I thank you for your letter of the 10th. The case has been with me as with you. Reflection has not mitigated the exceptionable point. Yet it will be to be lamented, if no mode can be devised to save the main object and close the irritable questions which are provided for. Every thing besides an absolute and simple ratification will put some think in jeopardy. But while, on the one hand, I think it advisable to hazard as little as possible, on the other, I should be willing to hazard some thing, and unwilling to see a very objectionable principle put into activity.
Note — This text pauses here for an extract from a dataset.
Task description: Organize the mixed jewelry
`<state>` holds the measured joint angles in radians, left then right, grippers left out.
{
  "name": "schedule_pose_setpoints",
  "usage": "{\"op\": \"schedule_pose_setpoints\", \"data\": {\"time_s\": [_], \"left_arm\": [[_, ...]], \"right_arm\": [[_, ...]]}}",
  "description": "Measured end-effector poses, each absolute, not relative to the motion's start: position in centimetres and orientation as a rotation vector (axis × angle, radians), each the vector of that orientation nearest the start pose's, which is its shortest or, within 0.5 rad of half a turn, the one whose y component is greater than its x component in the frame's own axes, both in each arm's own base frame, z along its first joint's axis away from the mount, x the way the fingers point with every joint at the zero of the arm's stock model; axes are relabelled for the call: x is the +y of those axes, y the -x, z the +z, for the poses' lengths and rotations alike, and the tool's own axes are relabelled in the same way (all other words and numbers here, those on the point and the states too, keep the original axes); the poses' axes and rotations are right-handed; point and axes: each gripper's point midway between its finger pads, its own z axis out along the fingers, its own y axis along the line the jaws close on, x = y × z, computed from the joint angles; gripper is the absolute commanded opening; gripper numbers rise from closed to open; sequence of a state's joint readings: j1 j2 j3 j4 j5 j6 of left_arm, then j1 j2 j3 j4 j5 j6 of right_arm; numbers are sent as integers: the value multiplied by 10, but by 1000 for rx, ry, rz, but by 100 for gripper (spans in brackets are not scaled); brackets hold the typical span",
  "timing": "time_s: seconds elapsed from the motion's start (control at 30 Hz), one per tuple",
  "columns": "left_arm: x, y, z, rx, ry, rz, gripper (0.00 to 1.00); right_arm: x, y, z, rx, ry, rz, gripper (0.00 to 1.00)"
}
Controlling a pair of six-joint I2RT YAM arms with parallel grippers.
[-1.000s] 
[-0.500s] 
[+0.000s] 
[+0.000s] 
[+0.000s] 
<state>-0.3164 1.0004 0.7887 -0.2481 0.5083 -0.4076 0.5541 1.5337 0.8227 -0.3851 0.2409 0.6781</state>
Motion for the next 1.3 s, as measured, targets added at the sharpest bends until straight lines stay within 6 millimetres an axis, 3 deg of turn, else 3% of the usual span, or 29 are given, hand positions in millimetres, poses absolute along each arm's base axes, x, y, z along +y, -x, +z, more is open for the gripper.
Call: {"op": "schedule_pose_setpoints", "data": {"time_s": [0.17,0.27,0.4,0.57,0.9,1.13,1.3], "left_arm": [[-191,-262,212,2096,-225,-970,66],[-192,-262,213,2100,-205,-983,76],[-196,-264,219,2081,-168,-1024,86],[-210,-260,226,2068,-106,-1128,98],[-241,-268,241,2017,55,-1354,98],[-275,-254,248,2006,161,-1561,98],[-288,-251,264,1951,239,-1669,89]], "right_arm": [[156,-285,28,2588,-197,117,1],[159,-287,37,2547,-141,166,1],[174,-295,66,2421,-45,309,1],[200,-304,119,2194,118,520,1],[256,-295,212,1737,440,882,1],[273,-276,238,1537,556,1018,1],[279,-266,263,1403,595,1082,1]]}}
It is to be observed that no time is fixed for the ratification of the treaty. It may then be ratified with a collateral instruction to make a declaration, that the United States considers the article in question, aggregately taken, as intended by the king of Great Britain as a privilege; that they conceive it for their interest to forbear the exercise of that privilege, with the condition annexed to it, till an explanation in order to a new modification of it shall place it on a more acceptable footing, or till an article to be sent to our minister containing that modification shall be agreed upon between him and the British court as a part of the treaty—the ratification not to be exchanged without further instruction from this country, unless accepted in this sense and with this qualification.
This course appears to me preferable to sending back the treaty to open the negotiation anew, because it may save time on the points most interesting to us, and I do not see that if the ratifications be exchanged with this saving, there can be any doubt of the matter operating as intended. Adieu.